--- Study material Enclosed Below ---

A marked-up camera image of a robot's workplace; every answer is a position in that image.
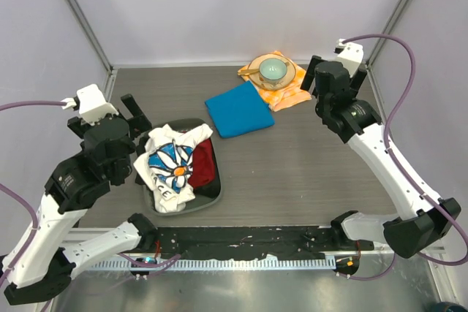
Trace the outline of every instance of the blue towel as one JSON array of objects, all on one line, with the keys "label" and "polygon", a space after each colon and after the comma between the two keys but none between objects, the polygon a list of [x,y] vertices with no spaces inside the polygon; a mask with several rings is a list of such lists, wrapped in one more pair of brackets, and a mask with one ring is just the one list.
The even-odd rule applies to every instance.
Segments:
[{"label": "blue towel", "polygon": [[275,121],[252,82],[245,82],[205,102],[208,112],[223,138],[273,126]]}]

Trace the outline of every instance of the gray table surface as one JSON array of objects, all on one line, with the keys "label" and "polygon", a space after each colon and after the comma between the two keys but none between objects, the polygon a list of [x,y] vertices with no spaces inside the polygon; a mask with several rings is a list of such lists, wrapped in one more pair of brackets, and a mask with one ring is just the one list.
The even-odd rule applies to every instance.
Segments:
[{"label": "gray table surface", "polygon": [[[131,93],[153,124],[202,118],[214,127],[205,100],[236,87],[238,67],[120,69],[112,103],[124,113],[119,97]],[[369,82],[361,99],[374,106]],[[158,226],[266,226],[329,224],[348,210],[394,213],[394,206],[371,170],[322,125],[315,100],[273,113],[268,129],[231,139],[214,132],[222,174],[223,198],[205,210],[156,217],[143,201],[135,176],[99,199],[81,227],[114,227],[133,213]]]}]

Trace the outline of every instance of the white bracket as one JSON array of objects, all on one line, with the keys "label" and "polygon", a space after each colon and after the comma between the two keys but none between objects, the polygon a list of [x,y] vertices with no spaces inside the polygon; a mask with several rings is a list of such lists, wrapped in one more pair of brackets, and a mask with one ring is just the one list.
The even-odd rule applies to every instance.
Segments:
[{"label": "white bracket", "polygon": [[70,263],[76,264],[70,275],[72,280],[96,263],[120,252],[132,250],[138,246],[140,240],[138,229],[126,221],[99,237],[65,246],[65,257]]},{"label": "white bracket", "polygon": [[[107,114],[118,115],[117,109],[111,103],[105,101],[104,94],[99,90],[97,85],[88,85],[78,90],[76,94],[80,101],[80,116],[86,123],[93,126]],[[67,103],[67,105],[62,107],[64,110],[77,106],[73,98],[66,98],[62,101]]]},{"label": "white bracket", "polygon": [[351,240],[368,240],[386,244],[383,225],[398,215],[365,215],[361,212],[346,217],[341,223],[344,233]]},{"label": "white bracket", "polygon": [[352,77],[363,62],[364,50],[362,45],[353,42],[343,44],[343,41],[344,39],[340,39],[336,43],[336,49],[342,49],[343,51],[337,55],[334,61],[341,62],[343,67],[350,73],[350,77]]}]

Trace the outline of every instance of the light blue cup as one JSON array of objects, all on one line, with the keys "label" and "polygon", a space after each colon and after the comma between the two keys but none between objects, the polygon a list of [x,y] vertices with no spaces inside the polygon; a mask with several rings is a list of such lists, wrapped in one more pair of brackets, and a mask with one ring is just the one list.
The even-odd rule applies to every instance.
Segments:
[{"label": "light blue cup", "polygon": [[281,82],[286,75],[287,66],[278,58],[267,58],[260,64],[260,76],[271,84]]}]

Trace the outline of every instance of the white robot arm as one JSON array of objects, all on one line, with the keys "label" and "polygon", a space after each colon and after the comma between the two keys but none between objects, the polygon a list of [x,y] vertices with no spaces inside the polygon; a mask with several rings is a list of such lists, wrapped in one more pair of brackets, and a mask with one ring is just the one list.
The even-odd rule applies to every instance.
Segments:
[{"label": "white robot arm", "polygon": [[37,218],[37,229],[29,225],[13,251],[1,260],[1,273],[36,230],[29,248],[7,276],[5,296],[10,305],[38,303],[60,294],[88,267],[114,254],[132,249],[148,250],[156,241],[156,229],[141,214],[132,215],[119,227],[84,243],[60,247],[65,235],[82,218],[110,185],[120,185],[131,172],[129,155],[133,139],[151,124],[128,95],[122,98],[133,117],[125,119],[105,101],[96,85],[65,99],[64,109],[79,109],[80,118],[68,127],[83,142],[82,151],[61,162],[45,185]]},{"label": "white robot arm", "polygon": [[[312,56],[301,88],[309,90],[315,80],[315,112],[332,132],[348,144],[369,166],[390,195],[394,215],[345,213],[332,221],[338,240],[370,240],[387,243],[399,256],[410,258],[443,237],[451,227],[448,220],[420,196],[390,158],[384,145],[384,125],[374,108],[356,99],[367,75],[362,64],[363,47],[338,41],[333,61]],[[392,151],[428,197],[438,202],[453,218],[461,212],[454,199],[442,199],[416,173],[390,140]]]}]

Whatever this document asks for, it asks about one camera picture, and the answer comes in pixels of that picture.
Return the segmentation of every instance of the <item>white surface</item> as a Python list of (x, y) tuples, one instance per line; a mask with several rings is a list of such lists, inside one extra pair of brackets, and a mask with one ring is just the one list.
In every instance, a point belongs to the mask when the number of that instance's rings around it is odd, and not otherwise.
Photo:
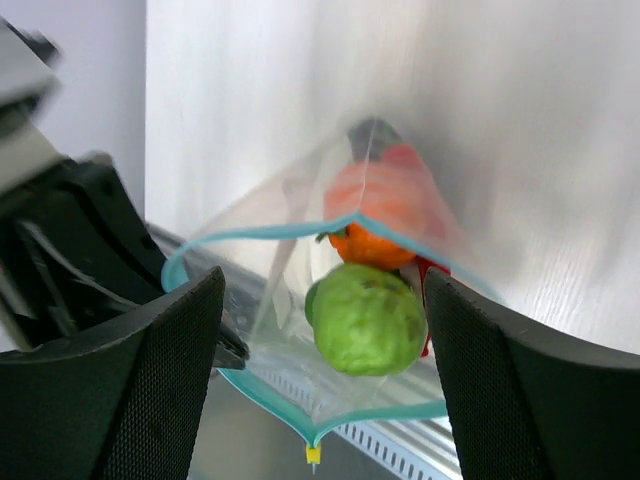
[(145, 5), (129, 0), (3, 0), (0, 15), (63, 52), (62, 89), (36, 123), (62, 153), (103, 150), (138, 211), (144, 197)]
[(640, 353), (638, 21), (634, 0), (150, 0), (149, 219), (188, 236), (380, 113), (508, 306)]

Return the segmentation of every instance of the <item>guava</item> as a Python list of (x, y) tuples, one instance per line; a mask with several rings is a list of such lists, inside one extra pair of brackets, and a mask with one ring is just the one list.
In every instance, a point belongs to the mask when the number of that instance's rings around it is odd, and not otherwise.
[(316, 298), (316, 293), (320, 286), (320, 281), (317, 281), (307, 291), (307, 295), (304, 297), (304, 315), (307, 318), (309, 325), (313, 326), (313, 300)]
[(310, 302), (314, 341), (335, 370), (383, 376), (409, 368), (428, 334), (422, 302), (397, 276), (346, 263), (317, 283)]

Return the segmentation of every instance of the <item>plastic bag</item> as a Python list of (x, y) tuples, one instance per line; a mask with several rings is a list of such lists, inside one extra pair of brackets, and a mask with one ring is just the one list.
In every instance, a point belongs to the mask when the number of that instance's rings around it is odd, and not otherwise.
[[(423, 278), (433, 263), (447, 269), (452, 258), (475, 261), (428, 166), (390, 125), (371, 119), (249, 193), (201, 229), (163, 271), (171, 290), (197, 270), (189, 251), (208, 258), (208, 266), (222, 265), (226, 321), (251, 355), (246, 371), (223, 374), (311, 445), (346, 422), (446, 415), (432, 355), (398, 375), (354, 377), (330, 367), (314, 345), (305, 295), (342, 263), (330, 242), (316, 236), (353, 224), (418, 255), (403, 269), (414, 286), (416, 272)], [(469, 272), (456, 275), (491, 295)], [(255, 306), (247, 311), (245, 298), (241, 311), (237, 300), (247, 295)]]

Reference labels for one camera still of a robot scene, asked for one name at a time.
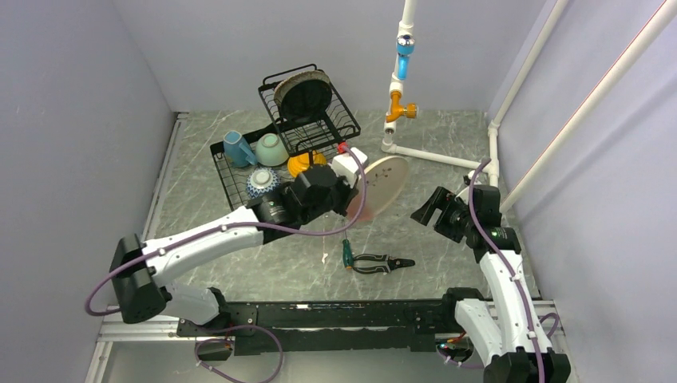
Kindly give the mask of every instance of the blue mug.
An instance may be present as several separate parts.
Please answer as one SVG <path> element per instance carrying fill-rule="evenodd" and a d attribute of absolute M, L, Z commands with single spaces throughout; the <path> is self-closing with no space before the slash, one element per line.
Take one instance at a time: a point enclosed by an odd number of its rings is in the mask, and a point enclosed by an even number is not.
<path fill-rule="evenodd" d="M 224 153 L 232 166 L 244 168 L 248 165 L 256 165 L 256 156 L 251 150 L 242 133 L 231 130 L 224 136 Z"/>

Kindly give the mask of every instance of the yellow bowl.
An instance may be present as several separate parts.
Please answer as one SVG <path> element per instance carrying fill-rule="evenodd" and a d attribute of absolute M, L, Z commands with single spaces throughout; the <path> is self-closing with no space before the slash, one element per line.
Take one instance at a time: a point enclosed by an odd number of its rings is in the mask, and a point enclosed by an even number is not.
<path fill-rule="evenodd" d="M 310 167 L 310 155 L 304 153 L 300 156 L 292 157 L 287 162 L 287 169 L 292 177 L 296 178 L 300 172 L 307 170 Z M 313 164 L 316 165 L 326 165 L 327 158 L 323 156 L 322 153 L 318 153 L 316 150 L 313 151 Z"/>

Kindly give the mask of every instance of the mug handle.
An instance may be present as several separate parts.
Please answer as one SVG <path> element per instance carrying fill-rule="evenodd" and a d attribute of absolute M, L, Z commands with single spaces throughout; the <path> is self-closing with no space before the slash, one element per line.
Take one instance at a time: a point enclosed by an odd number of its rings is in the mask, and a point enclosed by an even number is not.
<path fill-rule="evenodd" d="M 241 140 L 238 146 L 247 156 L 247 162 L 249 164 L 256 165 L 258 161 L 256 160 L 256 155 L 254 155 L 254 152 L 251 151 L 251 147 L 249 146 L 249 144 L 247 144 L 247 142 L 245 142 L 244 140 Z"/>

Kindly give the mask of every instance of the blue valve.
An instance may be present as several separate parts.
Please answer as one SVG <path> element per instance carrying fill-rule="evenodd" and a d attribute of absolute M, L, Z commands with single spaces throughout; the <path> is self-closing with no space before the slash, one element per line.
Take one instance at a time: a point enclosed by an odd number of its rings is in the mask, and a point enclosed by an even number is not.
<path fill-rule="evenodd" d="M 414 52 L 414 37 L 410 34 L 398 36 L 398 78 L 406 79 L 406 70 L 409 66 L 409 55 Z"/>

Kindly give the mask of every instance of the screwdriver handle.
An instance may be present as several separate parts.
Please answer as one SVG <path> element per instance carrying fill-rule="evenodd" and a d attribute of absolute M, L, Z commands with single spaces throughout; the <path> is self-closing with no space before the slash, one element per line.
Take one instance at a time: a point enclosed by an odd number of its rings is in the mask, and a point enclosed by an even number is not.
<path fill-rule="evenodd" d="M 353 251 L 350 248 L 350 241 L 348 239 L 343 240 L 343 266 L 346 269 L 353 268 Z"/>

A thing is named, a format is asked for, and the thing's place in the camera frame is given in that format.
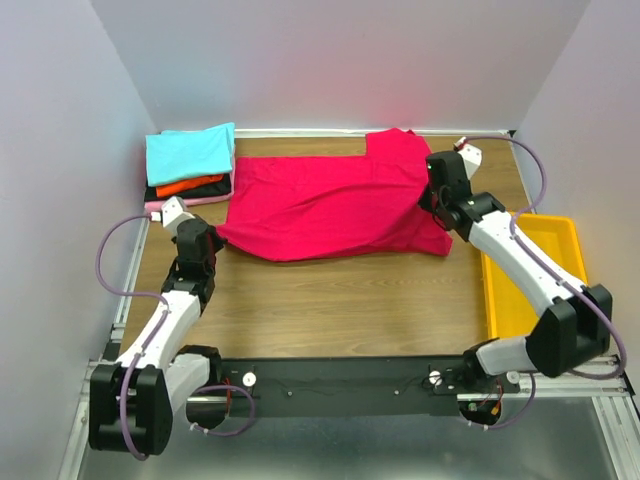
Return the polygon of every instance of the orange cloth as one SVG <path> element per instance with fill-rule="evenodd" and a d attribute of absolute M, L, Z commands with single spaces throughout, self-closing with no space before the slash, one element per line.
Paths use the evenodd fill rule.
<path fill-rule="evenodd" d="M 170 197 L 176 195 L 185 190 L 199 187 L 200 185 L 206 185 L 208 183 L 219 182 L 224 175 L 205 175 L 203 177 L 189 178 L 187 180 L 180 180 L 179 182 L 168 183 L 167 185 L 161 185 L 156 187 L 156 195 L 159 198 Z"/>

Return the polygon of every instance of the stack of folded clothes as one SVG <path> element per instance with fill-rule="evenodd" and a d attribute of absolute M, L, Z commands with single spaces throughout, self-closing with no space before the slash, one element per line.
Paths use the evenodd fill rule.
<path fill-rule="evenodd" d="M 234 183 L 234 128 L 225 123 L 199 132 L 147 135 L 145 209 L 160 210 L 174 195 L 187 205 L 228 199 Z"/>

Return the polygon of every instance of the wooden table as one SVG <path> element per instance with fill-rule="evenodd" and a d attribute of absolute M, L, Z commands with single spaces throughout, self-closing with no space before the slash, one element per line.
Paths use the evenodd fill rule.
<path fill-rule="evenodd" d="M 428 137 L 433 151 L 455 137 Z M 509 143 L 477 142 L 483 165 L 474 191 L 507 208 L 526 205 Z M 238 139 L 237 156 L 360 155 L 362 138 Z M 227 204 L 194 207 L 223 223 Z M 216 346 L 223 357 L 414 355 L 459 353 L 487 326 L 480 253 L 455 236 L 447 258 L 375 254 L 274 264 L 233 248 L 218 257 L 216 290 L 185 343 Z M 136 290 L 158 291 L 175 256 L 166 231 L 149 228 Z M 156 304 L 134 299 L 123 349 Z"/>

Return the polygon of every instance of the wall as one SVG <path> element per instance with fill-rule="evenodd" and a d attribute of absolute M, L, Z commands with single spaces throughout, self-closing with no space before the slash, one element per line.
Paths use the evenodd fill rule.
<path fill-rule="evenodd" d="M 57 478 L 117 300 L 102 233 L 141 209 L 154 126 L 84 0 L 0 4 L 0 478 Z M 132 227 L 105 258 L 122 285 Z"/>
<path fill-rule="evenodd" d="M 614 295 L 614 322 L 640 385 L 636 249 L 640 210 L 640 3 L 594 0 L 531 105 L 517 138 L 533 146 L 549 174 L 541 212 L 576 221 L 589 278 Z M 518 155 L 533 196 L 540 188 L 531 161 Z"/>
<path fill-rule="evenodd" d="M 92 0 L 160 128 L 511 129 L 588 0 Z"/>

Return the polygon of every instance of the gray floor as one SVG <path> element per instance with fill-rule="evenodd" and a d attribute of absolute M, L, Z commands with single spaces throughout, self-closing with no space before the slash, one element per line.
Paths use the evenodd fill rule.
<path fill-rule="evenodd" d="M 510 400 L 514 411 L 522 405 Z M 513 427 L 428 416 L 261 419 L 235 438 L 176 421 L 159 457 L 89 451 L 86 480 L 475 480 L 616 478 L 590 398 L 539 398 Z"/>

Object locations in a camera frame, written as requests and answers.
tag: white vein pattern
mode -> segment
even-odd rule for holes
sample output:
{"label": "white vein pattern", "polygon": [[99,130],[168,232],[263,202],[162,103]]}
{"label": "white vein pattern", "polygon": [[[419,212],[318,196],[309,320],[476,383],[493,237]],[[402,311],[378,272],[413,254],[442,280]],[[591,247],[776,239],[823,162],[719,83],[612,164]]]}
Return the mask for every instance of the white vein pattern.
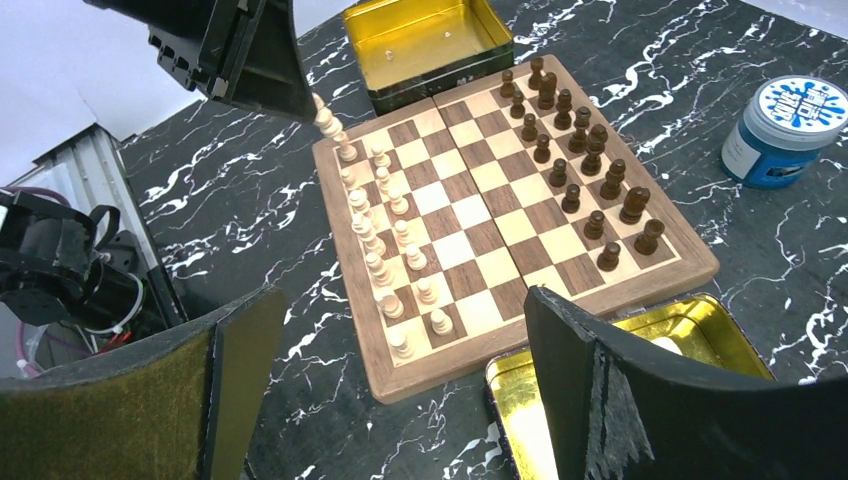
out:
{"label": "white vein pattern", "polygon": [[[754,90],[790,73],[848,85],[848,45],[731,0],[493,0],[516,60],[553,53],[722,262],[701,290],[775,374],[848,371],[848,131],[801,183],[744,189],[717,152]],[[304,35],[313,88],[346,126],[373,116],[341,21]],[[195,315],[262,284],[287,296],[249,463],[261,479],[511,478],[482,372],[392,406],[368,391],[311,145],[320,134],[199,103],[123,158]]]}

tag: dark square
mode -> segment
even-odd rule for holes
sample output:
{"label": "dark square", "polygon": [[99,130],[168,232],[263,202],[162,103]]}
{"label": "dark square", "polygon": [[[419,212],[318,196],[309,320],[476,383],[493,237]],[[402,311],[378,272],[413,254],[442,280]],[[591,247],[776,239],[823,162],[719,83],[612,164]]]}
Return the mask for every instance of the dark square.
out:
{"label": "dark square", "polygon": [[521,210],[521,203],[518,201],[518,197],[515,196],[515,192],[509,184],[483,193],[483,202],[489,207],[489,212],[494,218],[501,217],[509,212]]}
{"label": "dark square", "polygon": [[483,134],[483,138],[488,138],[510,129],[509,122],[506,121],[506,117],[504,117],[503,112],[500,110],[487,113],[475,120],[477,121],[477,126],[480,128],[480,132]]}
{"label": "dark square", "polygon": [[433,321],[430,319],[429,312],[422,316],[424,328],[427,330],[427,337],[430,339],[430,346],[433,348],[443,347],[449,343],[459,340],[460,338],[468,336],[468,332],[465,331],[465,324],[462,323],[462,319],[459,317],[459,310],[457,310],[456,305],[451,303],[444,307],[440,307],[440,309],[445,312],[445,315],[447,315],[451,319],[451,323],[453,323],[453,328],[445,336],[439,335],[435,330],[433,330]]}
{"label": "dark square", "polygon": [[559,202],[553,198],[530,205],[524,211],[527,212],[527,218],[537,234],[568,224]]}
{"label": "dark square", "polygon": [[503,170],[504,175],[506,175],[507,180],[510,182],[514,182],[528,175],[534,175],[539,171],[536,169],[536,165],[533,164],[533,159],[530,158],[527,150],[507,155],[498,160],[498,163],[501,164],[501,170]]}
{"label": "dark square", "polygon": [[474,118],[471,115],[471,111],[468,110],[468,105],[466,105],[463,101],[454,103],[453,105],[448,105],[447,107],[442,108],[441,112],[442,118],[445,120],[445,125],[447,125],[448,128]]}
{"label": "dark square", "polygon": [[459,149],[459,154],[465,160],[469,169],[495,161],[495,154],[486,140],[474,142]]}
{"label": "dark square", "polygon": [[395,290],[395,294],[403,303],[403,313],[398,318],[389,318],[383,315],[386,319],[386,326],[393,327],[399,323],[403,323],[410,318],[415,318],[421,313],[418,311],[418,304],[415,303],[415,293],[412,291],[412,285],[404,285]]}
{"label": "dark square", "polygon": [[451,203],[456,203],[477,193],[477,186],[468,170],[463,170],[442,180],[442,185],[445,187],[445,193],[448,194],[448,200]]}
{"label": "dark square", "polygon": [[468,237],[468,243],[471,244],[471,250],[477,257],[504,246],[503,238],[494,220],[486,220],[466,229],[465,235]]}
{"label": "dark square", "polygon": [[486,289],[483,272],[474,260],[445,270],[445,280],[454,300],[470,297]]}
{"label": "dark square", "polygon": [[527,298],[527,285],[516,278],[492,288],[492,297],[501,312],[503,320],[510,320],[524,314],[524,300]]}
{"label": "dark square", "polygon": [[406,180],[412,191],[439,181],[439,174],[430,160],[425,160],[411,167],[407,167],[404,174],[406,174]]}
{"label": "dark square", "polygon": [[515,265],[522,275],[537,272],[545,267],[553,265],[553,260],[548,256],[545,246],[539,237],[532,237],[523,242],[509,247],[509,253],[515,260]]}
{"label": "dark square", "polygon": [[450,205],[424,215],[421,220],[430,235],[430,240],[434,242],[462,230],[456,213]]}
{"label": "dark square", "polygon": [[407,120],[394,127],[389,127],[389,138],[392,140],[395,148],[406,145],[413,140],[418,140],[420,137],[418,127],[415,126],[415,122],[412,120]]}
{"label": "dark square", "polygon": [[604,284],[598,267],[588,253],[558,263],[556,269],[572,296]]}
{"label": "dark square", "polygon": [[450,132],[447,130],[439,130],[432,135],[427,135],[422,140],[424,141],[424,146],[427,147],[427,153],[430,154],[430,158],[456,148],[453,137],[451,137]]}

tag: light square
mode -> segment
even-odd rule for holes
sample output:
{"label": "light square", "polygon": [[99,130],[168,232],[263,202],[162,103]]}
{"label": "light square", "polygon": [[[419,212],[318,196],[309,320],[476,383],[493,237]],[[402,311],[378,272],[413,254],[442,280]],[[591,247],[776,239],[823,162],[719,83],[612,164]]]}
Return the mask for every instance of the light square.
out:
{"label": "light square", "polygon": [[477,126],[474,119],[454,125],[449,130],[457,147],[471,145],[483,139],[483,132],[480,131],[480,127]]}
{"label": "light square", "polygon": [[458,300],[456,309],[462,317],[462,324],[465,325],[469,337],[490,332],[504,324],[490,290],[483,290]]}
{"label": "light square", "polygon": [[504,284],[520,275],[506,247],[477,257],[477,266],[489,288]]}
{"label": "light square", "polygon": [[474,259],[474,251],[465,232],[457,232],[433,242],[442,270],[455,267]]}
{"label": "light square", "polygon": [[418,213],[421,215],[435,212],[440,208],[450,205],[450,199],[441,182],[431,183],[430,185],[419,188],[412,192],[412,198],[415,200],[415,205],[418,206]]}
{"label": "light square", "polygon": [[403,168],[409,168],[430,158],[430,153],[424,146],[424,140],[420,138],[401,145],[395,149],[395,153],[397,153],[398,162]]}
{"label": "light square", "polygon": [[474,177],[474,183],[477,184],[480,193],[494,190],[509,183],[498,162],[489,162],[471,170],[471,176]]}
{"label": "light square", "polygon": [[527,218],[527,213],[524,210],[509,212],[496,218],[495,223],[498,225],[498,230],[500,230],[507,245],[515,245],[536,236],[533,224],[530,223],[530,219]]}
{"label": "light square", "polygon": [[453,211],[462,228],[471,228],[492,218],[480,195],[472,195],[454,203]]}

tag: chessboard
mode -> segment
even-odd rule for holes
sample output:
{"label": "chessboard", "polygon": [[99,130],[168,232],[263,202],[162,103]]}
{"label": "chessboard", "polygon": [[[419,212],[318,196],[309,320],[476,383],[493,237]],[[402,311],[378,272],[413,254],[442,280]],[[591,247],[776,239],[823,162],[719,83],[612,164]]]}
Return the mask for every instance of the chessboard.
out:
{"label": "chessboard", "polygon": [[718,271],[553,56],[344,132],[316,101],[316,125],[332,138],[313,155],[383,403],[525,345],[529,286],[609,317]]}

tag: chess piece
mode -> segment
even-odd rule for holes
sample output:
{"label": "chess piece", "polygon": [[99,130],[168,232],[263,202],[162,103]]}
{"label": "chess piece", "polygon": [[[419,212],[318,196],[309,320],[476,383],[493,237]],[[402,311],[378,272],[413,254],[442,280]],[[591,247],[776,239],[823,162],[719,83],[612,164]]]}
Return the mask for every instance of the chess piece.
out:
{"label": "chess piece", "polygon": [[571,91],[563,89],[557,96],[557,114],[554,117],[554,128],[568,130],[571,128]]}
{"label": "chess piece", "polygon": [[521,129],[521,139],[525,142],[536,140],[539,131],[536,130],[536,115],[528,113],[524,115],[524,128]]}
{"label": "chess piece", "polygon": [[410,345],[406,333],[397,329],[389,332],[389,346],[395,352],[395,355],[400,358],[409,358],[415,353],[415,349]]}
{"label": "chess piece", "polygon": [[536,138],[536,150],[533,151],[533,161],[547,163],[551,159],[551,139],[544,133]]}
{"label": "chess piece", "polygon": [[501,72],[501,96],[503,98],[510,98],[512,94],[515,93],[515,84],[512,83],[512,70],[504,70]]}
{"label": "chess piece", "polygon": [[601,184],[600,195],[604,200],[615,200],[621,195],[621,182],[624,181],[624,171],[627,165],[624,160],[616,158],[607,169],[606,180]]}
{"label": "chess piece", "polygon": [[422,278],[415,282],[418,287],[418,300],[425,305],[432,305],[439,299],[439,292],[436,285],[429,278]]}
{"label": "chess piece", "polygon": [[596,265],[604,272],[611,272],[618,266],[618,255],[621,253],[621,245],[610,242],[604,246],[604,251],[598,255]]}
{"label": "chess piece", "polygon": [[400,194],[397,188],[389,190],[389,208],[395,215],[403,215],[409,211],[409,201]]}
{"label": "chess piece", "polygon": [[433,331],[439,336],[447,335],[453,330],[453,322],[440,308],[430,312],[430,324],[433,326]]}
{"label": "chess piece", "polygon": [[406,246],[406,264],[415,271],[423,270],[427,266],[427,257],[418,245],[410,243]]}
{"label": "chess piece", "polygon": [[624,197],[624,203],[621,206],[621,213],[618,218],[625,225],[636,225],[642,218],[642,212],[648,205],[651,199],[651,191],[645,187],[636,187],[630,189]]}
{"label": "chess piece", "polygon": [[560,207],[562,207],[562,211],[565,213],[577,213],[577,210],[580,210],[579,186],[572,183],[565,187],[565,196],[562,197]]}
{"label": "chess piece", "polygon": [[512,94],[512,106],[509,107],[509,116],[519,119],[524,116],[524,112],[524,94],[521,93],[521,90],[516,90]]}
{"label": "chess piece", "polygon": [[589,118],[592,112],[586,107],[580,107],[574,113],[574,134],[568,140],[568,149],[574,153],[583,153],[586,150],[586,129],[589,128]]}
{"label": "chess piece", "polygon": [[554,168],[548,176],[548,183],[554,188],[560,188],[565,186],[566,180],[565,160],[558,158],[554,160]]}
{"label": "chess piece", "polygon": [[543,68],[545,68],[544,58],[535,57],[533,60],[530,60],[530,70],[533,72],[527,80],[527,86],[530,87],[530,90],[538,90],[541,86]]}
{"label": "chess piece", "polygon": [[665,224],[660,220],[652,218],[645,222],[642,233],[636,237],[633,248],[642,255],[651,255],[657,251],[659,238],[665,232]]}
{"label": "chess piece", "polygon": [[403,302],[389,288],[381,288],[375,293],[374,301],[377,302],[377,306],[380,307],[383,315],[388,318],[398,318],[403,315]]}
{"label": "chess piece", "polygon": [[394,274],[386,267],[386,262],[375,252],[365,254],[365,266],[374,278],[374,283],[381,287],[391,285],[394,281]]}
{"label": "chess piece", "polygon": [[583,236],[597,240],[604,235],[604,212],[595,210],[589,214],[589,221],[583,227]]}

--- End of Enclosed Study material ---

▶ _Goal of the exercise_: Retrieve each line from the records above where the word "extra" occurs.

▶ _Task response_:
Return the segmentation of every instance of the <item>white surface</item> as a Python list of (x, y) tuples, one instance per line; a mask with several rings is a list of such lists, inside one extra pair of brackets, and a mask with one ring is just the one list.
Return the segmentation of every instance of the <item>guava</item> as a Python list of (x, y) tuples, one instance per line; a mask with several rings is a list of such lists, inside one extra pair of brackets, and a mask with one ring is just the one list.
Return the segmentation of every instance of the <item>plastic bag</item> as a Python list of (x, y) tuples, one instance per line; a mask with several rings is a list of such lists, inside one extra pair of brackets, and a mask with one ring is just the one list.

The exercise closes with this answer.